Credible reports received by Human Rights Watch indicate SAF soldiers and Popular Defense Forces, a militia force, deployed in large numbers in Kadugli and other towns, targeted a number of civilians they suspected to be SPLM members. The forces carried out house-to-house searches and set up checkpoints, where they stopped civilians trying to flee the violence and killed some of them, according to witnesses. Reports from the ground indicate that military personnel arrested people who had sought refuge inside the UN Mission in Sudan (UNMIS) compound, in violation of international humanitarian law. One of those arrested was later found dead.
“The peacekeeping mission should urgently investigate this horrific incident and make sure it never happens again,” Bekele said. “It’s very disturbing that the UN mission may have allowed these crimes to occur.”
One resident of Kadugli, reached by telephone, described the dire situation: “Kadugli is an empty city now. Shops were closed, electricity was cut off, no one knows who is fighting whom, heavy shelling is all over the place, but I managed to get my family outside the town. As I speak now I am leaving my house. This place is finished; the city will never be the same again.”

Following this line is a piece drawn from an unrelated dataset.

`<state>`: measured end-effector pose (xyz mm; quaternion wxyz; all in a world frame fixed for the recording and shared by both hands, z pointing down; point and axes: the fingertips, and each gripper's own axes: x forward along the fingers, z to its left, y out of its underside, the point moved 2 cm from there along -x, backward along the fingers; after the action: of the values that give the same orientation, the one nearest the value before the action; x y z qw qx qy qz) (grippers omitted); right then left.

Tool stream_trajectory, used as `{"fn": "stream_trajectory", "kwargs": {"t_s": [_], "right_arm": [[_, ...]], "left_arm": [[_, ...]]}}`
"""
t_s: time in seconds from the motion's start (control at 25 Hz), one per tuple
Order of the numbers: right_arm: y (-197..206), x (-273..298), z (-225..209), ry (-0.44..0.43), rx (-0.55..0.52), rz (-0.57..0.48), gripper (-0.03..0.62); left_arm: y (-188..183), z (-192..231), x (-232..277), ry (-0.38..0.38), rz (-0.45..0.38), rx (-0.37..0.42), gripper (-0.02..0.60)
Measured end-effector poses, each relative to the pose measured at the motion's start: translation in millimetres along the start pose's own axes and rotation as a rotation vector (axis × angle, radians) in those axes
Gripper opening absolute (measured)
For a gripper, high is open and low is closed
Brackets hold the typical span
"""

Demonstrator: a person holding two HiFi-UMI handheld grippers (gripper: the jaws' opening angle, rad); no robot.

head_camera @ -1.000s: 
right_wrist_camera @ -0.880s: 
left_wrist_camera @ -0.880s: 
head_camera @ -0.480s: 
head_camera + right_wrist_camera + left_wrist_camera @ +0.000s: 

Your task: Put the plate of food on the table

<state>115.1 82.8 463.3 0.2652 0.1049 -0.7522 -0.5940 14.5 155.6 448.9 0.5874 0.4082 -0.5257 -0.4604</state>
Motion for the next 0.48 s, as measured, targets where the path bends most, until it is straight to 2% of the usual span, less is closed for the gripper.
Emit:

Human Rights Watch has been unable to confirm the number of civilian casualties, as little detailed information is available. Government forces have also prevented journalists from accessing the area. At a checkpoint 40 kilometers north of Kadugli, soldiers stopped a vehicle carrying Al Jazeera journalists, forced them out of the car, beat them, and then ordered them to leave the state.
The violence has resulted in the displacement of tens of thousands of people toward El Obeid and the Nuba Mountains, where they have scattered amid ongoing aerial bombing. An estimated 10,000 civilians who gathered near the UNMIS compound in Kadugli since the fighting broke out do not have adequate protection or humanitarian assistance and remain vulnerable to further abuses by government forces patrolling in the area. The humanitarian situation has deteriorated sharply, with humanitarian agencies effectively unable to operate.
“The UN, AU, and concerned governments should speak out against these abuses and insist Sudan allows aid in immediately,” Bekele said.
The NCP and SPLM, parties to the 2005 Comprehensive Peace Agreement (CPA) that ended Sudan’s long-running civil war, should urgently agree to security arrangements that protect civilians and enable humanitarian access, Human Rights Watch said.